Bug: the LLVM evaluation is broken
For quite a while now, the LLVM Evaluation CI job seems to be broken, and is posting logs like the following to PRs:
bv_decide solved 0 theorems.
bitwuzla solved 0 theorems.
bv_decide found 0 counterexamples.
bitwuzla found 0 counterexamples.
bv_decide only failed on 0 problems.
bitwuzla only failed on 0 problems.
both bitwuzla and bv_decide failed on 0 problems.

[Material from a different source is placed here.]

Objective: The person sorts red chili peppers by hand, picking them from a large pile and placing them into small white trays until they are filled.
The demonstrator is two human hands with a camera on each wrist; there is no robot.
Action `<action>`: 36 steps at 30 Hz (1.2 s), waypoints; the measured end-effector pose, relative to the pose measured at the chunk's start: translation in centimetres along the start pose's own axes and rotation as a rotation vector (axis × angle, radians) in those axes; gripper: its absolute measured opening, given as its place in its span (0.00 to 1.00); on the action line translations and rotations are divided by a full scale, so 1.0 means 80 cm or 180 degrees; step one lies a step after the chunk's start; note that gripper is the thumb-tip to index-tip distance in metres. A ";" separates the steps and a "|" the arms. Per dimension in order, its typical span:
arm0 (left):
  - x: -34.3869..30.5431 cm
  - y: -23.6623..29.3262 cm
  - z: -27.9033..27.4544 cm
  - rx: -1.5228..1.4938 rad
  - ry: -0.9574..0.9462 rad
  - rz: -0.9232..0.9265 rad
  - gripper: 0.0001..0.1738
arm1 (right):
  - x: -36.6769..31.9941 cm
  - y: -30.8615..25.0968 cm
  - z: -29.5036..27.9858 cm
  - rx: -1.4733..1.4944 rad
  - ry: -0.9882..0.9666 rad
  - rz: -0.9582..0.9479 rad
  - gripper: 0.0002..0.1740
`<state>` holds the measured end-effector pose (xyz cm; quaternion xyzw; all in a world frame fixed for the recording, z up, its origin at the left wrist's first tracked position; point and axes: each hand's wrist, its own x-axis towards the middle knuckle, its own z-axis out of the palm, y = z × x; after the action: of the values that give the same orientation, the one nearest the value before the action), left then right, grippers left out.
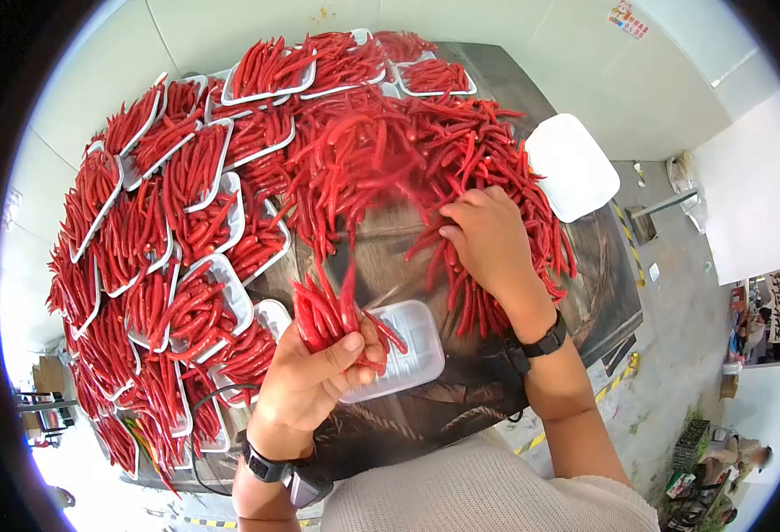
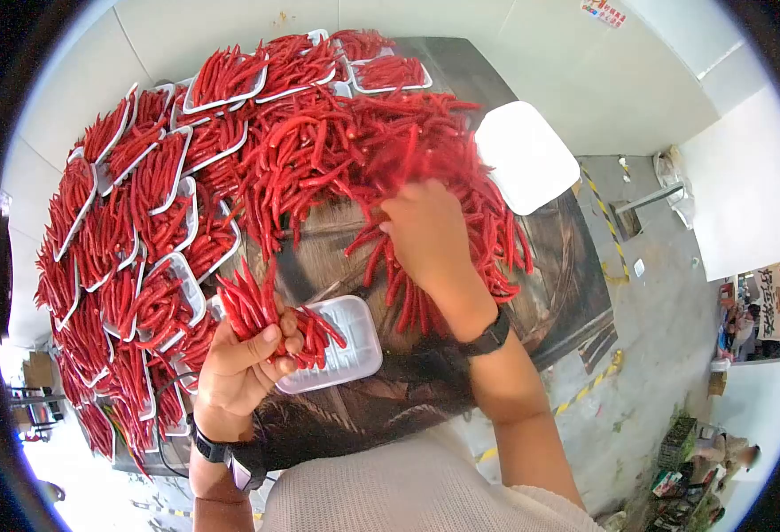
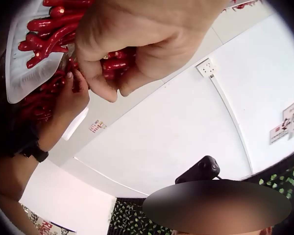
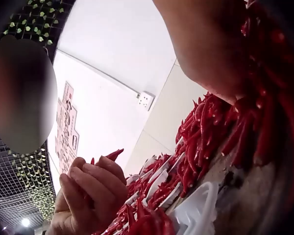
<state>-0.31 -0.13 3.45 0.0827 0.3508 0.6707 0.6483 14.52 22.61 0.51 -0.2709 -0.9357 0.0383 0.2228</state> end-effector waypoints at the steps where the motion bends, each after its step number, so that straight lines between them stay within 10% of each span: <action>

In total, bitwuzla saw 0 problems.
In total, bv_decide saw 0 problems.
ran rg 'LeanSAT provided a counter' | wc -l, this file found 0, rg found 0, SUCCESS
ran rg 'Bitwuzla provided a counter' | wc -l, this file found 0, rg found 0, SUCCESS
ran rg 'LeanSAT proved' | wc -l, this file found 0, rg found 0, SUCCESS
ran rg 'Bitwuzla proved' | wc -l, this file found 0, rg found 0, SUCCESS
The InstCombine benchmark contains 4520 theorems in total.
Saved dataframe at: /home/runner/work/lean-mlir/lean-mlir/bv-evaluation/raw-data/InstCombine/instcombine_ceg_data.csv
all_files_solved_bitwuzla_times_stddev avg: nan | stddev: nan
all_files_solved_bv_decide_times_stddev avg: nan | stddev: nan
all_files_solved_bv_decide_rw_times_stddev avg: nan | stddev: nan
all_files_solved_bv_decide_bb_times_stddev avg: nan | stddev: nan
all_files_solved_bv_decide_sat_times_stddev avg: nan | stddev: nan
all_files_solved_bv_decide_lratt_times_stddev avg: nan | stddev: nan
all_files_solved_bv_decide_lratc_times_stddev avg: nan | stddev: nan
mean of percentage stddev/av: nan%
I looked into this a little bit, and noticed that the files which are run in the LLVM evaluation test suite now all have extract_goals in them, which I suspect might be related. @bollu I presume you put those there, could you have a look?
More broadly, I'm of the opinion that posting these logs as comments to PRs just adds a bunch of noise to PR discussions, making them harder to follow, and the fact that this has been broken for quite a while without anyone complaining too loudly shows (to me) the approach of posting logs doesn't work that well. I previously changed the AliveStatements test so it would stop posting the number of solved goals, but instead raised a CI failure when the number changed from the expected value, and I would love for us to do something similar here. It's a bit trickier to do here, I imagine, because we have a certain percentage of time-outs, perhaps we can make this more deterministic by setting some low time-out to account for machine differences, or split the dataset and only run those files in CI which we always expect to be solved or even have the checking code account for noisy results and only cause CI failure when the values are too far outside an expected range.
I would love to refactor these tests. That needs us to reach some sort of consensus that we are willing to refactor the test suite for InstCombine. Given such a consensus, I am happy to refactor the test suite.
I wonder much of of this we want to keep running / alive. It may make sense to drop some tests from CI where the cost/benefit ratio does not make sense.